## [What is expected]
Go through the records, and copy each line in which the string "dark" is present.

Data records:
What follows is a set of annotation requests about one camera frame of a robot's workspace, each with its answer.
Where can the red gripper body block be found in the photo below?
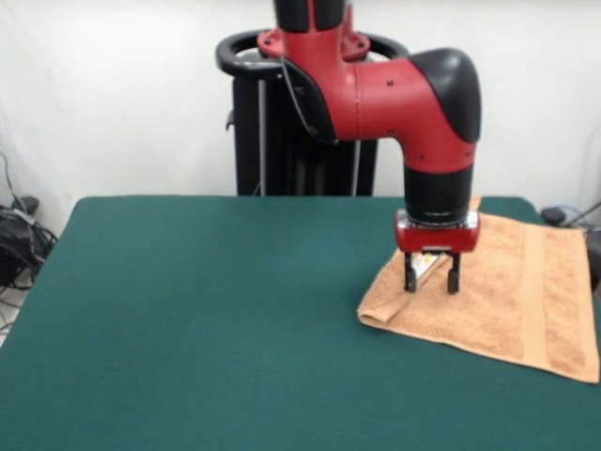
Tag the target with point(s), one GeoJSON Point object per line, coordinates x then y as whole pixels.
{"type": "Point", "coordinates": [436, 239]}

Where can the tan terry towel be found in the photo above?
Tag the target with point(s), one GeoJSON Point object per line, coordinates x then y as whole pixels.
{"type": "Point", "coordinates": [493, 305]}

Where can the dark green table cloth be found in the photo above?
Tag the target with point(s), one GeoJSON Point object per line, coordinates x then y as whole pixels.
{"type": "Point", "coordinates": [141, 282]}

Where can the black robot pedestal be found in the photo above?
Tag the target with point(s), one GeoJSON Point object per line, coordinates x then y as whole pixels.
{"type": "Point", "coordinates": [263, 155]}

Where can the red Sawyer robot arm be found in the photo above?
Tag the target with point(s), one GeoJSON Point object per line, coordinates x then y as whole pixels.
{"type": "Point", "coordinates": [399, 103]}

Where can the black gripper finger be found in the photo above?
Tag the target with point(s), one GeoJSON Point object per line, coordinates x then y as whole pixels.
{"type": "Point", "coordinates": [453, 275]}
{"type": "Point", "coordinates": [409, 275]}

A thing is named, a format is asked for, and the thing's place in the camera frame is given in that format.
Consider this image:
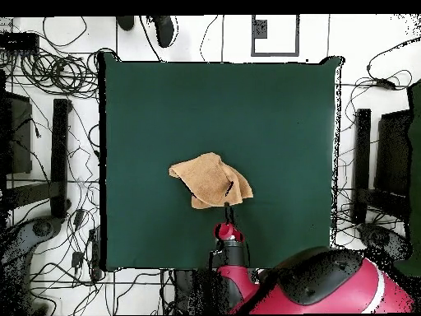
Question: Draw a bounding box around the black square case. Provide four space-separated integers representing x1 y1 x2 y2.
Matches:
374 109 412 198
0 91 34 175

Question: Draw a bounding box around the black electronics box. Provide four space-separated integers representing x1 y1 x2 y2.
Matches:
0 32 40 52

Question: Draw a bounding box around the person's black shoe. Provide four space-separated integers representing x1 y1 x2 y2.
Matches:
115 15 136 31
153 15 176 49

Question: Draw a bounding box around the grey caster base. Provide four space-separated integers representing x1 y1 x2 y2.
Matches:
358 223 412 261
0 215 63 315

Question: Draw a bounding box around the tan terry towel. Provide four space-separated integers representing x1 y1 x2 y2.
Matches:
169 151 254 210

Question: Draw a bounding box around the dark green table cloth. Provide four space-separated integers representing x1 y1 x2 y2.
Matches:
98 52 345 272

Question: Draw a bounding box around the black power strip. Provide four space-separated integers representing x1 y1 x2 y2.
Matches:
88 226 103 281

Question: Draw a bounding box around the tangled black cable bundle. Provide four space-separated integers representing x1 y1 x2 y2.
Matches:
0 16 99 100

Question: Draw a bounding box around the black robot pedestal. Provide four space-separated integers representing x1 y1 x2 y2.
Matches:
172 269 231 315

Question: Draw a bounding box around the black T-shaped stand base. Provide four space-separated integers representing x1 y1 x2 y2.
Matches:
350 108 409 225
6 98 72 220

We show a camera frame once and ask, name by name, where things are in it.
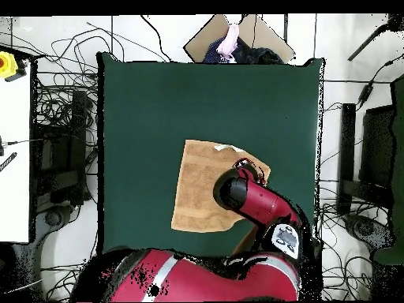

## [Output of the task]
Where can the dark green table cloth be found in the photo above?
Question: Draw a bounding box around the dark green table cloth. Provide four space-separated integers representing x1 y1 x2 y2.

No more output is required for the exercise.